Coming into the project, many people on Lens had never worked on a 3D game before.  No one had worked on one of this scale.  Our art workflow was very much something we were constantly iterating on and figuring out as we went along.


All of our custom 3D assets in Lens were modeled in Blender.   Primarily this was because it came with no licencing issues and because most of our team and the artists we were recruiting knew how to use it.  All files were exported to .fbx

Texturing was a bit more eclectic, we had people using GIMP or Photoshop and keeping things png.  I personally used an open source painting tool called Krita quite a bit.  In addition to our own painted textures, we had downloaded a few texture packs from the Unity asset store.

Really early on, we were using our PBWorks wiki to pass along a lot of our art assets (Mostly concept pieces at that time).  This very quickly became unfeasible, and when we’d run out of space, we switched to Dropbox.  Similarly a lot of the information we tried to keep on the wiki slowly drifted over to various Google docs

Winter Quarter:

Winter Quarter

Asset planning was tough, because we didn’t know what was going to stay and what was going to change.

At this point, we had very few dedicated 3D artists, and most of them were involved only remotely and part-time.  Even with a few weekly meetings,

While we were aware of Texture Atlasing and the benefits, this was implemented haphazardly.  In retrospect, I was trying to hand over fully completed models, when I really should have been working iteratively, but we were also trying to define an art style which is hard to do with unfinished assets.

This was also when we were planning on Unity free, which

Near the end of Winter Quarter we’d realized we would need help.  We talked to Jim Whitehead, our professor at the time, and were able to offer independent study credit to a few 3D modelers.  I was tutoring for our 3D modeling class at the time, so I put out the word we were looking for artists and got an overwhelming response.  In the end, we added 9 more artists to the team

Spring Quarter:

If suddenly doubling our team size seems like it could also cause a lot of problems, you’d be right.  Even with most of them being part-time, we had to be a lot more organized, and thankfully after 3 months of work we realized that.

We now had plenty of modeling power, but still very few people who could texture.  I’d found a few resources on environmental planning over the break.

The plan was to make a few large textures, from which a ton of smaller objects could be unwrapped to.   With only a few people working on these textures, and a large number of objects being unwrapped to them, it became a lot easier to maintain visual consistency.  If we needed to update the textures, we only needed to modify one or two images (particularly useful in a two world game).

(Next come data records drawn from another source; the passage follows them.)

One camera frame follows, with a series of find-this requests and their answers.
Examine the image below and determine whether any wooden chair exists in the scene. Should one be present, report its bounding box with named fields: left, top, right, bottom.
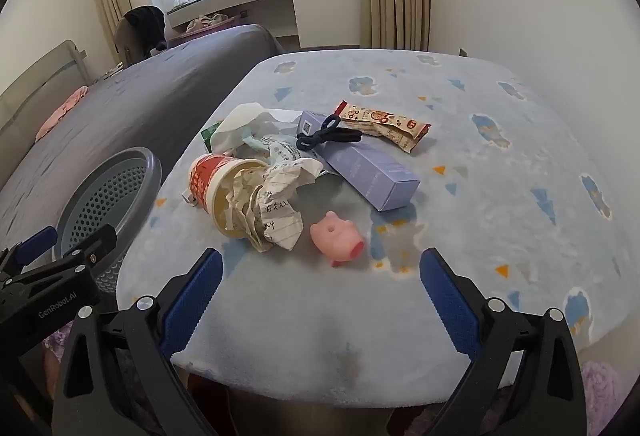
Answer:
left=114, top=18, right=151, bottom=67

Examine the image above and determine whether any beige headboard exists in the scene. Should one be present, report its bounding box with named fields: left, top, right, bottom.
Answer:
left=0, top=40, right=93, bottom=132

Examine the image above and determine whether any pink cloth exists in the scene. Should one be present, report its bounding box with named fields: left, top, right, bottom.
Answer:
left=35, top=86, right=88, bottom=142

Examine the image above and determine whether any dark blue hair tie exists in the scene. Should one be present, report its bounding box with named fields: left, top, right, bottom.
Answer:
left=296, top=114, right=363, bottom=150

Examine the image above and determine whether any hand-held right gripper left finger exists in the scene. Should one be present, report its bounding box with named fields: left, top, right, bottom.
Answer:
left=51, top=247, right=224, bottom=436

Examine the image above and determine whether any pink pig toy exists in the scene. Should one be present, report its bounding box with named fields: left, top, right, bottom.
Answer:
left=310, top=211, right=367, bottom=268

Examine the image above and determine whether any light blue printed blanket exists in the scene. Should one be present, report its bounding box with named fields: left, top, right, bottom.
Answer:
left=116, top=48, right=636, bottom=406

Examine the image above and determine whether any grey bed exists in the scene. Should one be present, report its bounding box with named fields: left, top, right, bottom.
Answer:
left=0, top=23, right=286, bottom=262

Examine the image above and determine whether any dark jacket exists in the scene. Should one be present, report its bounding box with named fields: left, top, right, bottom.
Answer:
left=125, top=6, right=168, bottom=52

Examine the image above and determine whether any pink basin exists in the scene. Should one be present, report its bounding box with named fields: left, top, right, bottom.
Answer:
left=172, top=13, right=241, bottom=41

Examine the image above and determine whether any beige snack wrapper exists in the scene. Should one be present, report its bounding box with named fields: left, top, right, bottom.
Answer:
left=334, top=99, right=432, bottom=154

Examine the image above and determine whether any purple fuzzy cloth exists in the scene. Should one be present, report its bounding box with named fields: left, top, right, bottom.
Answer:
left=580, top=361, right=631, bottom=436

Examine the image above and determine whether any red paper cup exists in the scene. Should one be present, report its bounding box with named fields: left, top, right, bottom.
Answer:
left=188, top=153, right=271, bottom=237

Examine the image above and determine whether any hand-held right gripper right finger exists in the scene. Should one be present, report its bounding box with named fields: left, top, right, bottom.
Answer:
left=387, top=247, right=587, bottom=436

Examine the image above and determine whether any crumpled lined paper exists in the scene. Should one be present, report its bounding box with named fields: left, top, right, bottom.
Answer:
left=225, top=159, right=325, bottom=253

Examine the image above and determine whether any white tissue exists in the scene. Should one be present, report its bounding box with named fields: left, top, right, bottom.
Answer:
left=210, top=102, right=301, bottom=152

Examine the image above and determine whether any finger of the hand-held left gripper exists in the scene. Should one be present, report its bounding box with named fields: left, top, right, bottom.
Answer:
left=49, top=223, right=118, bottom=276
left=0, top=225, right=58, bottom=275

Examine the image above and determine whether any purple cardboard box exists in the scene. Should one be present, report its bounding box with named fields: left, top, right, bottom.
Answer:
left=296, top=110, right=421, bottom=213

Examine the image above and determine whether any grey perforated plastic basket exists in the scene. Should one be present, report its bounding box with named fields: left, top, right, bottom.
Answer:
left=52, top=147, right=163, bottom=297

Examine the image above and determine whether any green and white milk carton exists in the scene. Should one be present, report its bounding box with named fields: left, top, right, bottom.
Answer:
left=200, top=121, right=226, bottom=154

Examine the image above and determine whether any pile of light clothes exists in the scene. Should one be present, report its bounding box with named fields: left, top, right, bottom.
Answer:
left=187, top=14, right=233, bottom=29

Combined with our modeling power, this actually allowed us to create a huge number of assets.  It still took a while to get any of these textures to a near completed state, but once we did it was a simple matter of quickly unwrapping new assets to the existing atlases.

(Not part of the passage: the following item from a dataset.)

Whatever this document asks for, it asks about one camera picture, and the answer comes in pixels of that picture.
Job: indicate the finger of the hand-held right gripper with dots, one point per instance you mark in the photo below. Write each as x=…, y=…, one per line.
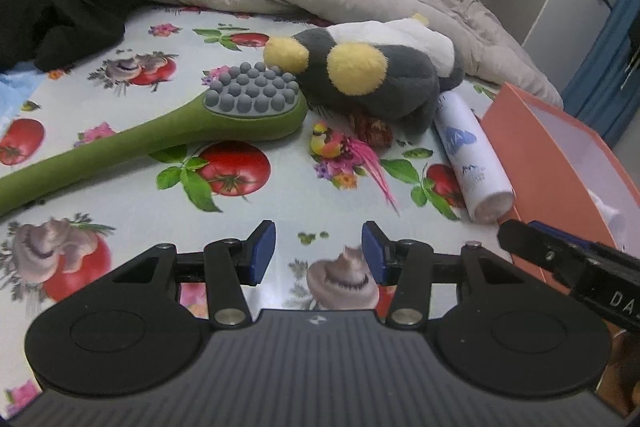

There were disadvantages of course.  It can be hard to account for what details you will need, and it is similarly difficult to scale those details in a way that let’s multiple objects use them unobtrusively.  This meant we probably ended up with slightly larger texture sizes than were needed and more blank space.  Small changes to one element could also end up inadvertently affecting others.

Ultimately, it was the right choice for us.

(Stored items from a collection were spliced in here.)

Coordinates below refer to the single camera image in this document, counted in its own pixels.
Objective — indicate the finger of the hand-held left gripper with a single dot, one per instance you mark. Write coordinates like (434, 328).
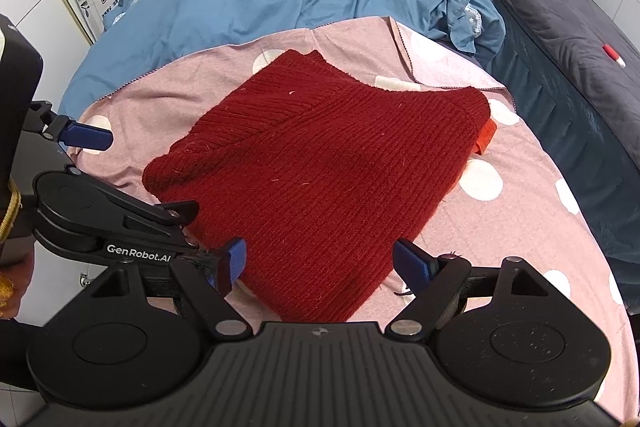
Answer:
(87, 137)
(170, 214)

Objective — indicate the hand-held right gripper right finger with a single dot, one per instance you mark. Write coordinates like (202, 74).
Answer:
(412, 264)

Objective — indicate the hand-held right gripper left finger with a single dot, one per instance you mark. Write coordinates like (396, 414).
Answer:
(232, 259)

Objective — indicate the red knit sweater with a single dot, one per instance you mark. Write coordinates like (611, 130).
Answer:
(325, 187)

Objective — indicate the person's left forearm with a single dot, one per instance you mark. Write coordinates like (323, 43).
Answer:
(17, 287)

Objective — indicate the orange garment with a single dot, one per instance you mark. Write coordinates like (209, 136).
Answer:
(486, 137)

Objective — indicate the massage bed with blue skirt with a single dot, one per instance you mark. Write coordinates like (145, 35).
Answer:
(575, 32)

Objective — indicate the small red white tube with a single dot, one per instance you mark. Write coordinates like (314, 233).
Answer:
(614, 56)

Things learned.  May not be always true, but they’ve applied to Lens

-Have someone in charge of your art.  This doesn’t mean someone who has to do it all, but someone who is responsible for making sure things are getting done and has final say if there’s a dispute.

-Plan and iterate.  Everyone will want pretty shiny things to play with right away, even you.  Pace yourself, start with viable to get a feel for dimensions and flow, replace with unique and finished assets once you have more time to make them and are sure they won’t just get scrapped.

-Establish guidelines and conventions early.  Bring up problems quickly so that people don’t accidentally get into bad habits.

-On the topic of guidelines:  Someone will take that asset you made and do crazy, terrible things with it.  When this happens, update guidelines and make sure everyone knows why these crazy terrible things are crazy and terrible.

-Do not use cubes as buttons.

-Delegate and keep people talking to each other.

-Do not use cubes as buttons


A few Unity Tips:

-Try to keep models to scale.  When you need to scale a specific instance, try to keep that scale uniform (2,2,2).  Avoid Non-uniform scaling.  It looks bad and causes headaches and a performance hit which you can read about here: http://docs.unity3d.com/Documentation/Components/class-Transform.html

-Go by the vertex/poly count in Unity, not your modeling program.  Unity accounts for duplicated vertices caused by UV unwrapping, vertex colors,and edge smooth.

-Optimize meshes.  Keep cylinders simple when you can, remove vertices no one will ever see, try to remove edges and vertices that don’t add to the shape of a mesh.  Edge smooth can look good, but it can also add a lot of extra vertices.  The more

-Avoid auto-unwrapping:  It will often result in more seams than necessary, which can look weird and results in more vertices per mesh.

-Holding ctrl when transforming an object in the editor will snap.

-Holding V while moving an object will let you snap it vertex to vertex.